A sua experiência na política entre 2005 e 2009, onde foi vice-presidente da Câmara Municipal de Paredes, marcou-o de alguma forma? Decidiu afastar-se ao fim de um mandato, por opção própria. O “bichinho da política” ainda persiste?

Eu penso que é um dever de qualquer cidadão participar na vida pública. Eu já o fiz na indústria, no comércio, no desporto, na cultura e na área social e há quase 20 anos fui também autarca. Em qualquer dessas funções dei sempre o meu melhor, pondo sempre o foco naqueles que servia pelo que nunca estive agarrado a qualquer cargo. Nessa medida, na Câmara, tenho a consciência de ter cumprido com lealdade e seriedade as minhas responsabilidades. E por isso me orgulho de o ter feito.

Existem rumores de que poderá ser candidato à presidência da Câmara Municipal de Paredes pelo PSD. Esses rumores têm fundamento? Vê-se a regressar à política ativa para liderar o município?

Diz bem, existem rumores… como sabe quem me conhece, em nenhuma área da minha vida comento ou me ocupo com rumores. Tenho-me dado bem com esse princípio e vou respeitá-lo.

Caso decida voltar à política, o que gostaria de trazer de novo a Paredes? Quais seriam as suas prioridades como presidente da Câmara Municipal?

Como já disse, não sou um político nem sou oposição a ninguém.

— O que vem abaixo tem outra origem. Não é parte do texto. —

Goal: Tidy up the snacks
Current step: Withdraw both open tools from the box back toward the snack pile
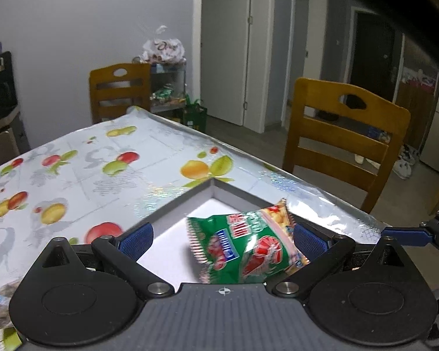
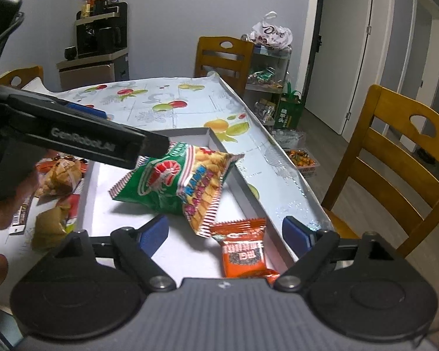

Mas sei ver que as pessoas que vivem, trabalham e estudam em Paredes merecem mais do que aquilo que o poder central e local lhes tem dado nos últimos anos. Até digo, merecem muito mais. O que tenho procurado é, enquanto empresário ou nas funções para as quais tenho sido desafiado, cumprir o meu dever e responsabilidade social. E é isso que neste momento me ocupa prioritariamente.